DATA SUPPLIED:
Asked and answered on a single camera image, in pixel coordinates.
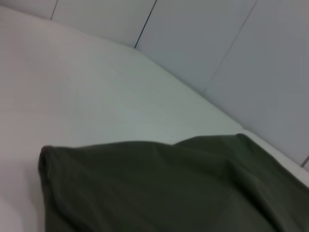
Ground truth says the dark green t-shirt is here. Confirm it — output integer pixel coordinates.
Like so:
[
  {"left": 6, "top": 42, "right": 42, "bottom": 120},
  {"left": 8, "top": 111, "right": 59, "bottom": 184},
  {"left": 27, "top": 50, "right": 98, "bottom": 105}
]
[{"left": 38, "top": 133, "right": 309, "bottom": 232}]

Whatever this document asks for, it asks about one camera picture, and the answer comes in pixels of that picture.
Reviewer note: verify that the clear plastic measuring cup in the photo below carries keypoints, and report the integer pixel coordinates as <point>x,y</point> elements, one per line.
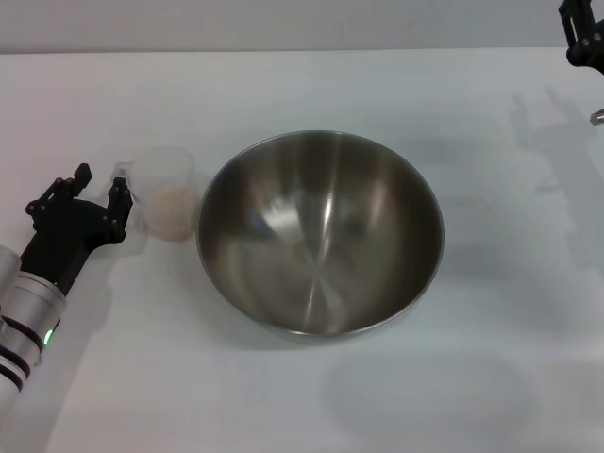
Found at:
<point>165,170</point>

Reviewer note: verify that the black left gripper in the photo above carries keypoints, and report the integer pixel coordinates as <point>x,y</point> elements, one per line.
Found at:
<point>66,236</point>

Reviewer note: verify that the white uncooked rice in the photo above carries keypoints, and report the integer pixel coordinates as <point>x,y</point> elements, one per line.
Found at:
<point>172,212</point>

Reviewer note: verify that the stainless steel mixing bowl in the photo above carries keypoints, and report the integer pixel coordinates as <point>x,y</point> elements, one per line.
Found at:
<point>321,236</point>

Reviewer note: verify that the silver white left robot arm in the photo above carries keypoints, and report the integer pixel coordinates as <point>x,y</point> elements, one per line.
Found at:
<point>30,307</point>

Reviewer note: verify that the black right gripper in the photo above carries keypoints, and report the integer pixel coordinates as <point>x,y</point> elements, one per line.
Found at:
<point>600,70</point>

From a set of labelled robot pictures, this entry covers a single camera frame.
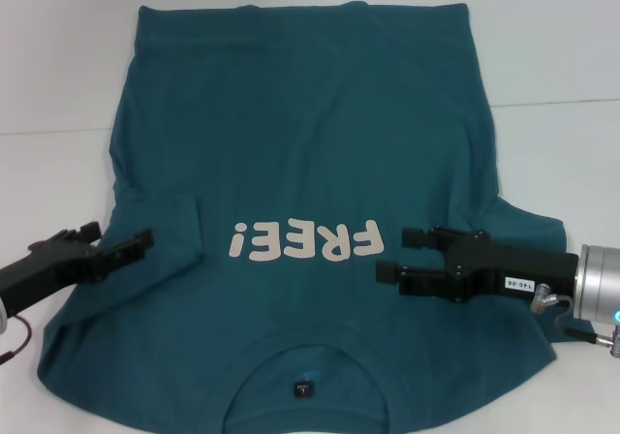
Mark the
==
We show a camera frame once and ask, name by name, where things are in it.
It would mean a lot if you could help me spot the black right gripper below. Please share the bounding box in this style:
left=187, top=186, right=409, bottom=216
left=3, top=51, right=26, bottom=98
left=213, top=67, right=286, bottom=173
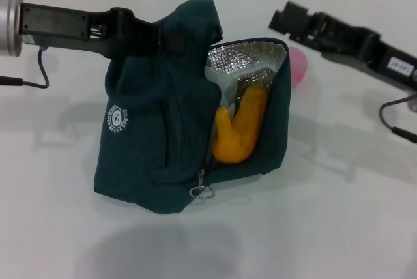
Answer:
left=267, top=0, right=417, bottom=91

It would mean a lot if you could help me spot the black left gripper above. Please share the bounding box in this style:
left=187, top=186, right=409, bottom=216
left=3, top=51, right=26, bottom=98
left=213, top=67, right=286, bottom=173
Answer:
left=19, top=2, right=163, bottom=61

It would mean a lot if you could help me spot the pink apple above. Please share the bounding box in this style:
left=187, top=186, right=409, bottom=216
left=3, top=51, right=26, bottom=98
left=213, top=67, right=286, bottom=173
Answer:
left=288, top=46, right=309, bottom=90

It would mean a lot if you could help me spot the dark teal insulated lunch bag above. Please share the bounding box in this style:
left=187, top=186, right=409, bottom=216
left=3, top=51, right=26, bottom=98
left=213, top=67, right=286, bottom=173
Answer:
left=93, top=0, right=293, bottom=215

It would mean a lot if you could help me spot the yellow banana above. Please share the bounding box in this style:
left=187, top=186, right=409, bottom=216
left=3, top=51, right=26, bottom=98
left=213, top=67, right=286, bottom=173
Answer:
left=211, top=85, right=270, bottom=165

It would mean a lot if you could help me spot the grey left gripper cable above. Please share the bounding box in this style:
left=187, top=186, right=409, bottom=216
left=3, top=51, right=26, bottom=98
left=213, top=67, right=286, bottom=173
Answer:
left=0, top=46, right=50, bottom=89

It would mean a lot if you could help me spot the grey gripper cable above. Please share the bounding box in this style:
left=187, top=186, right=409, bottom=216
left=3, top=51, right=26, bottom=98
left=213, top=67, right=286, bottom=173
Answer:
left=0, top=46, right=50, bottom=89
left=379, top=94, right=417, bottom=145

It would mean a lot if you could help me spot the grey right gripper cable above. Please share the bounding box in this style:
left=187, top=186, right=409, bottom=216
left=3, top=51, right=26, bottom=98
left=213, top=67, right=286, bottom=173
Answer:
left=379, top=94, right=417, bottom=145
==
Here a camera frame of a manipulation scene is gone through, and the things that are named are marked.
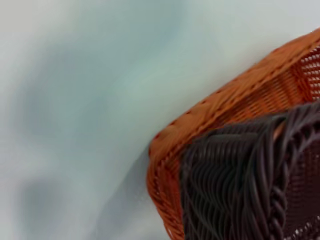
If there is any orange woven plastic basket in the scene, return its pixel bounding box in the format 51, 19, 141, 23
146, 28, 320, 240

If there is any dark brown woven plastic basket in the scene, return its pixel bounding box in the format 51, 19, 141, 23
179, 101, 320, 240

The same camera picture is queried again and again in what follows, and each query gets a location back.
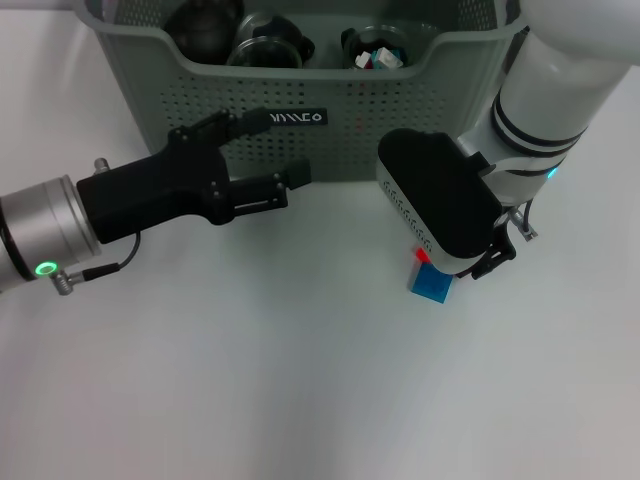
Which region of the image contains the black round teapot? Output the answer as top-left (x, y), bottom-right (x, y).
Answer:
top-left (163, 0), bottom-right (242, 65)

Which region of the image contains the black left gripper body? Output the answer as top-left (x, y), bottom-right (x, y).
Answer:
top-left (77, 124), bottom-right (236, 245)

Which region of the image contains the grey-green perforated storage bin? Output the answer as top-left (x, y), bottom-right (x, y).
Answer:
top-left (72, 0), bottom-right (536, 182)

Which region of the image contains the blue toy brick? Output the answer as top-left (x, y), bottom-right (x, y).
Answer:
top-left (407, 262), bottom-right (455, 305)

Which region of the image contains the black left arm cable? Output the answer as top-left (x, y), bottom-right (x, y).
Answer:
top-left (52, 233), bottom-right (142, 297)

TASK INSTRUCTIONS: Using the listing above, state how many lines contain the string "robot". Give the number by itself.

EXPECTED ANSWER: 2